El sábado 9 de mayo, la sede del Colegio de Abogados de San Isidro (Martín y Omar 339) se transformó en un espacio a pleno pulso artístico al alojar el Puesto N° 11 de la Ruta del Arte – Edición Alto de San Isidro. La consigna que guió la jornada fue contagiosa: "Animarse a ver qué pasa. Entrar, tocar, preguntar, dibujar, sorprenderse. Porque el arte se vive, no solo se mira". Y la respuesta de la comunidad se hizo escuchar.
Desde la apertura a las 13:00 y hasta el cierre, un importante flujo de visitantes —a pesar del agobio meteorológico-, colmaron cada rincón de la institución.

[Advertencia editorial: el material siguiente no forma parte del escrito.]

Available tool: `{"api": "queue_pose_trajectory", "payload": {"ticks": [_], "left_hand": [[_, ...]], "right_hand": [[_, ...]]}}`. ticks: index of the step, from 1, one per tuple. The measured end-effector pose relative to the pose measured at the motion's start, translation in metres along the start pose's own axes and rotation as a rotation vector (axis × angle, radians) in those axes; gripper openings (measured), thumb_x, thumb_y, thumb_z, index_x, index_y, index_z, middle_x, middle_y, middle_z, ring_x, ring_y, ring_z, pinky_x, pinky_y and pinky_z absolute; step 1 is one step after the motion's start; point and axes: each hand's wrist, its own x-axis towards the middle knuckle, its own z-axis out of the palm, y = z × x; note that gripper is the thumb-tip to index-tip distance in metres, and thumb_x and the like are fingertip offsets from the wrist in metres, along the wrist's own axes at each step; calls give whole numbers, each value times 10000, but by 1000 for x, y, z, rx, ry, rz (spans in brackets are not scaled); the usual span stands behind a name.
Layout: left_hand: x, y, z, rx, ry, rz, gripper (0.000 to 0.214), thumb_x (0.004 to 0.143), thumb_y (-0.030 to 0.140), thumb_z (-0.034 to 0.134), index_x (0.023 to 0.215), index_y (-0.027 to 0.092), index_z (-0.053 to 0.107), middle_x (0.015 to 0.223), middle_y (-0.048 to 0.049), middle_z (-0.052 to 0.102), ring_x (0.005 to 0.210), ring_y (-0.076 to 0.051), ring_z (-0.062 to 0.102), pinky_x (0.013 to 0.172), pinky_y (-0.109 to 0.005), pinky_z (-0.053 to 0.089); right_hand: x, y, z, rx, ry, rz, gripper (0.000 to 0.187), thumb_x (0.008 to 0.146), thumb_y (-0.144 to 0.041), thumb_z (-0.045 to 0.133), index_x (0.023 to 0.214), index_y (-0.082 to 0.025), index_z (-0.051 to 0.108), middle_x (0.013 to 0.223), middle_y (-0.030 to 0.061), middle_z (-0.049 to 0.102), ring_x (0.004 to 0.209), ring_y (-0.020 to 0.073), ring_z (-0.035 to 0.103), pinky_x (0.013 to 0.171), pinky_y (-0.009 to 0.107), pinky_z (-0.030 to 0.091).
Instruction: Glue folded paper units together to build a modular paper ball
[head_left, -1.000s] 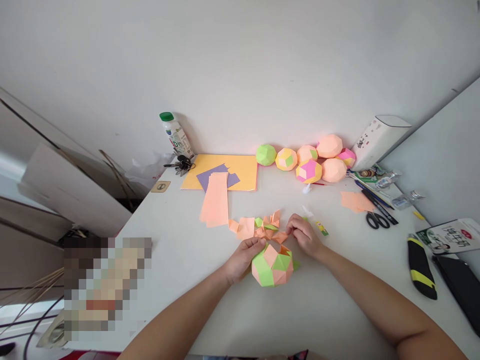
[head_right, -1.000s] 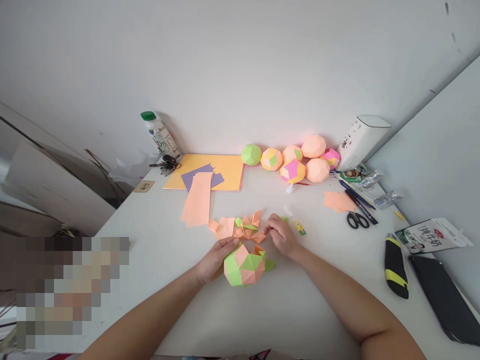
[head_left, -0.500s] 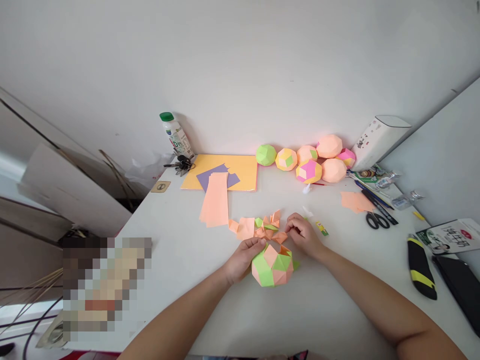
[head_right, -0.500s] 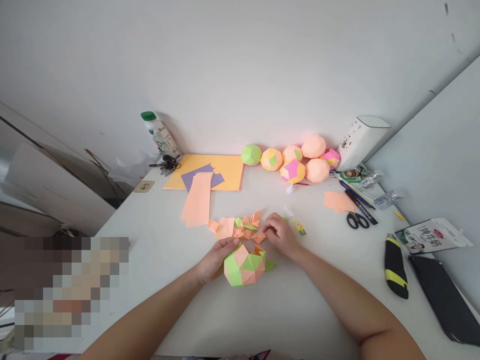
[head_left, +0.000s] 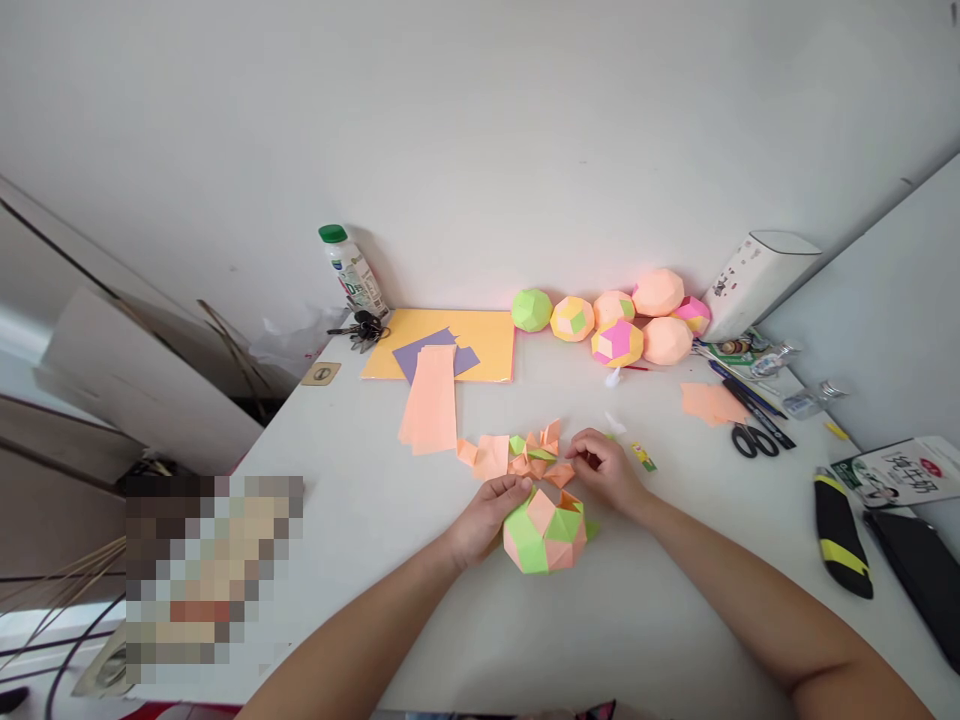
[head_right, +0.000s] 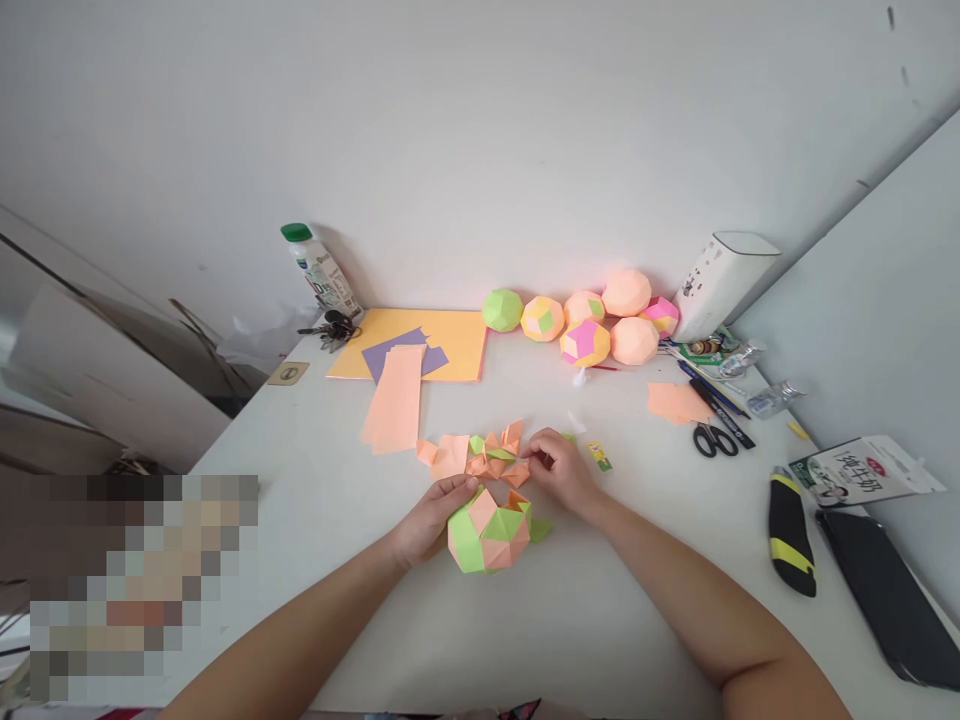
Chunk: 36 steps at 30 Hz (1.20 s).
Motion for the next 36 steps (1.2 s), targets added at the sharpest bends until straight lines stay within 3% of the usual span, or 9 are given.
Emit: {"api": "queue_pose_trajectory", "payload": {"ticks": [36], "left_hand": [[-1,3,2,11,0,-3,343,764,459,652,765,117,677,701,-54,641,645,-149,568,608,-268,384]], "right_hand": [[0,-2,-1,-37,-6,2,164,727,-56,500,729,-202,574,740,-1,514,543,104,423,483,234,341]]}}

La grilla de actividades cuidadosamente programada se convirtió en una celebración colectiva donde el público fue protagonista.
Un programa que enganchó a grandes y chicos
El cronograma arrancó con el "Taller participativo de dibujo y pintura sobre mural", coordinado por los artistas Aníbal Tuso, Julio López Vietri, Maite Stigna, y la directora, también artista, Claudia Nesprías.

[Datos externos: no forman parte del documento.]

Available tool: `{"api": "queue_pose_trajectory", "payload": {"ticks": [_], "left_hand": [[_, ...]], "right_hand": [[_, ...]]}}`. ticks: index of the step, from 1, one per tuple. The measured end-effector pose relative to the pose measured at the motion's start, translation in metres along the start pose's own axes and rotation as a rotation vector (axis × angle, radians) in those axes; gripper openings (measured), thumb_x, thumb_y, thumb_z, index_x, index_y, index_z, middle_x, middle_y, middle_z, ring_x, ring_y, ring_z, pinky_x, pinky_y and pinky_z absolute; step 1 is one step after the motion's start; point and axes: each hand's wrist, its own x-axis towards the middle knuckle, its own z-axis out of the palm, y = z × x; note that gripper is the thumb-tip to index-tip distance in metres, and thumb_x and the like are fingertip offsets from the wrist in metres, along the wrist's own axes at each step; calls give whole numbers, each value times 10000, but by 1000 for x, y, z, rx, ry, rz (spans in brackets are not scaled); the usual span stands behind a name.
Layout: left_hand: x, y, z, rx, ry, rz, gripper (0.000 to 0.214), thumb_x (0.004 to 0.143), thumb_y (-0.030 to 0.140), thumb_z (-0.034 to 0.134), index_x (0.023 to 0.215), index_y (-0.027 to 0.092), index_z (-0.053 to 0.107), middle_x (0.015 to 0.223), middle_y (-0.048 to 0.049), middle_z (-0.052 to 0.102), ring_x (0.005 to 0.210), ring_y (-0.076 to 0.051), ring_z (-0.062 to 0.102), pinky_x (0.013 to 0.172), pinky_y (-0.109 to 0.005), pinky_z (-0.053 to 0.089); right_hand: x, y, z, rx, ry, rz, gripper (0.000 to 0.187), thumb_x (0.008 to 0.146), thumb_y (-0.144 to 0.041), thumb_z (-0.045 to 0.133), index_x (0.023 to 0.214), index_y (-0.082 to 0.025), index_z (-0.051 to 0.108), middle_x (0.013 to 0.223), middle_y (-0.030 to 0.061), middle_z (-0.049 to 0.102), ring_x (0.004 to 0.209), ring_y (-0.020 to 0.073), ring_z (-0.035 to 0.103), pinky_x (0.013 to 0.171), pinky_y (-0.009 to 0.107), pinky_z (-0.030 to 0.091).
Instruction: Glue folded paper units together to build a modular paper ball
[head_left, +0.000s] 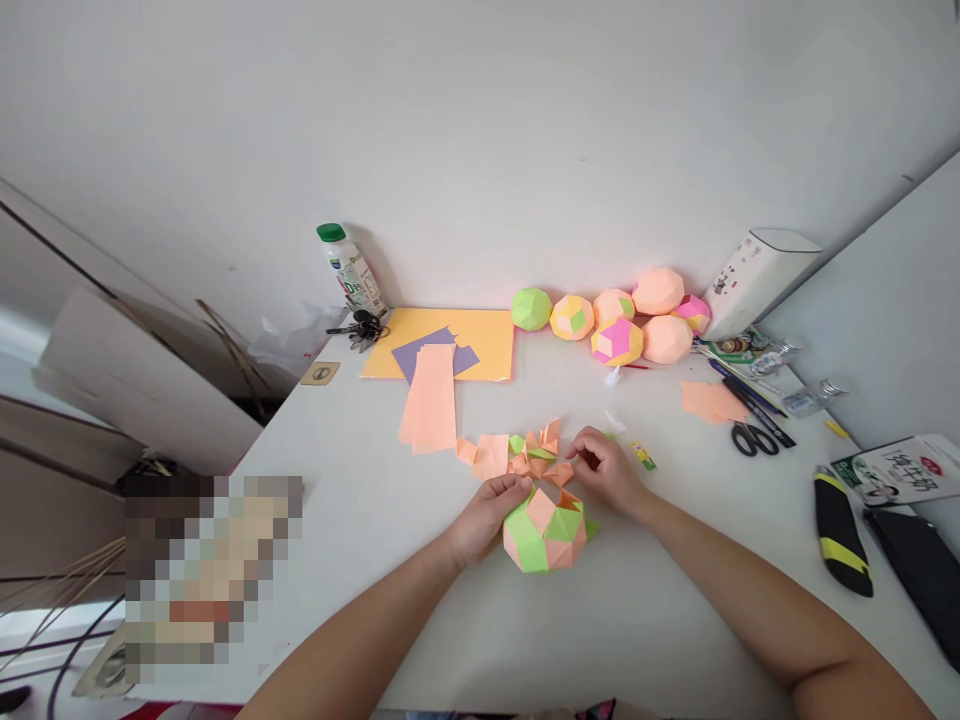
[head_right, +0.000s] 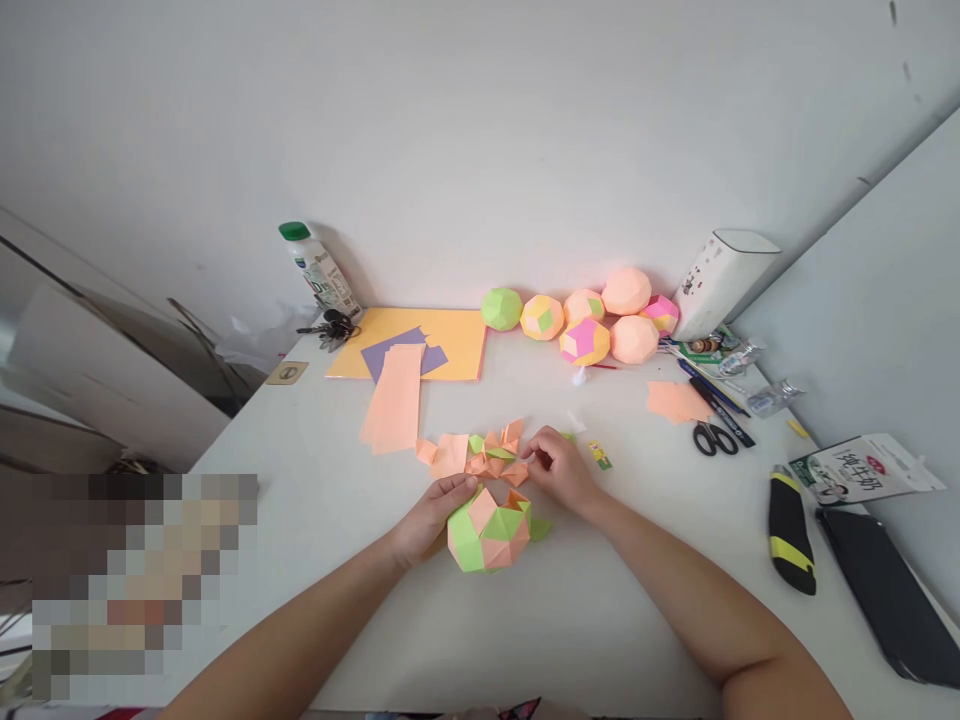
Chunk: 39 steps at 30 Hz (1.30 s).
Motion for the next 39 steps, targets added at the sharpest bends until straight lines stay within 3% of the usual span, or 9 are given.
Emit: {"api": "queue_pose_trajectory", "payload": {"ticks": [16,31,39], "left_hand": [[0,-1,-1,-8,-6,1,329,775,447,644,763,119,674,719,-59,649,655,-154,572,624,-275,388],[0,-1,-1,-5,29,-12,327,760,448,659,746,121,669,676,-43,625,619,-139,551,592,-257,382],[1,-1,-1,-16,8,-13,329,763,449,657,761,121,667,714,-54,643,655,-150,575,615,-268,398]], "right_hand": [[0,-1,0,19,-9,18,167,763,-83,488,792,-203,600,805,16,575,599,120,489,517,243,386],[1,-1,0,3,19,16,176,720,-56,486,736,-202,583,748,-1,509,532,98,427,479,233,354],[1,-2,-1,9,-14,16,196,756,-74,478,808,-211,608,817,18,574,604,122,489,513,244,385]]}}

A media tarde llegó la clase abierta de pintura con modelo vivo, a cargo del reconocido artista Enrique Burone Risso, director del Taller de Dibujo y Pintura del Colegio.

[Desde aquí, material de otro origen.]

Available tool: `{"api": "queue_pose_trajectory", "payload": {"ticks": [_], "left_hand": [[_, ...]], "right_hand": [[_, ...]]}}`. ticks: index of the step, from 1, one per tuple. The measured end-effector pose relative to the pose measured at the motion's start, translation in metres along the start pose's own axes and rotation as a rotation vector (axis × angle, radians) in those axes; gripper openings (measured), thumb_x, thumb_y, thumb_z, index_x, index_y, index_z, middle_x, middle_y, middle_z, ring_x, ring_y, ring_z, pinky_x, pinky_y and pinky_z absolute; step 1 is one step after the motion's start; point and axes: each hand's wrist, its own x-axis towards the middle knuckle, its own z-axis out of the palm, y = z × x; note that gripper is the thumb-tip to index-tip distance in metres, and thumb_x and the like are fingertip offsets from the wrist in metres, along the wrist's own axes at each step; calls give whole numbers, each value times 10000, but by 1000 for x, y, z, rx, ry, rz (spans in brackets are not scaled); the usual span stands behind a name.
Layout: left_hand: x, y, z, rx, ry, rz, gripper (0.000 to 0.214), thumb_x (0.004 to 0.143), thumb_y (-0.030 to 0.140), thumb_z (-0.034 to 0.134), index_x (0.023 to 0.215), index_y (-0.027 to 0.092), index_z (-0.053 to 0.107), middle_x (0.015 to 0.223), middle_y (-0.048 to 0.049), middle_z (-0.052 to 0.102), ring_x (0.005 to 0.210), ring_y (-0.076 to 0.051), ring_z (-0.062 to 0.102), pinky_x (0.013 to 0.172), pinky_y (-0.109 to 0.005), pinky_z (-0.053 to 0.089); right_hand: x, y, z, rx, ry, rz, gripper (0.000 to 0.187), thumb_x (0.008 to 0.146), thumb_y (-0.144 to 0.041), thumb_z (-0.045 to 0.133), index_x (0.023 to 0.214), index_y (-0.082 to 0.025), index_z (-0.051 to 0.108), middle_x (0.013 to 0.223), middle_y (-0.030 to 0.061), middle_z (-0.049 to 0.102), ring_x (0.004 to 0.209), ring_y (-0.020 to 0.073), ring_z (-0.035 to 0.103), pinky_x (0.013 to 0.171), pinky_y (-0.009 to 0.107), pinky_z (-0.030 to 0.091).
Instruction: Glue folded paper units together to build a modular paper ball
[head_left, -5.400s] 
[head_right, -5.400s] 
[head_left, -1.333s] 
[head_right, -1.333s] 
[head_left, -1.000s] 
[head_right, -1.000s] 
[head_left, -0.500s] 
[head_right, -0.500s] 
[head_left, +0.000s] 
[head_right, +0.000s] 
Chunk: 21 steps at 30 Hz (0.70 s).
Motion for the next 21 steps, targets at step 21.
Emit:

Más tarde, la propuesta sumó profundidad con la visita guiada a la muestra "G.I.R. – Geografías Interiores Reconstrucción", de Jorgelina Molina Planas, en el salón de actos. El broche final lo puso la música en vivo a cargo del guitarrista y luthier Diego González, quien interpretó temas con una guitarra construida por él mismo e intervenida artísticamente por Jorgelina, cerrando la jornada al anochecer.
Se cumplió con creces
La convocatoria espontánea de vecinos del barrio convirtió al Colegio en un punto de encuentro natural dentro del circuito de más de 15 espacios pautados. Después de ocho años, el Colegio de Abogados de San Isidro, a través de su Departamento de Cultura, volvió a ser parte de la Ruta del Arte, un recorrido único que abre los talleres y atelieres del barrio para mostrar los procesos creativos.
En esta ocasión, la propuesta fue abierta, gratuita y sin inscripción previa, lo que facilitó la llegada de muchas familias que disfrutaron de una tarde diferente en el casco histórico de San Isidro.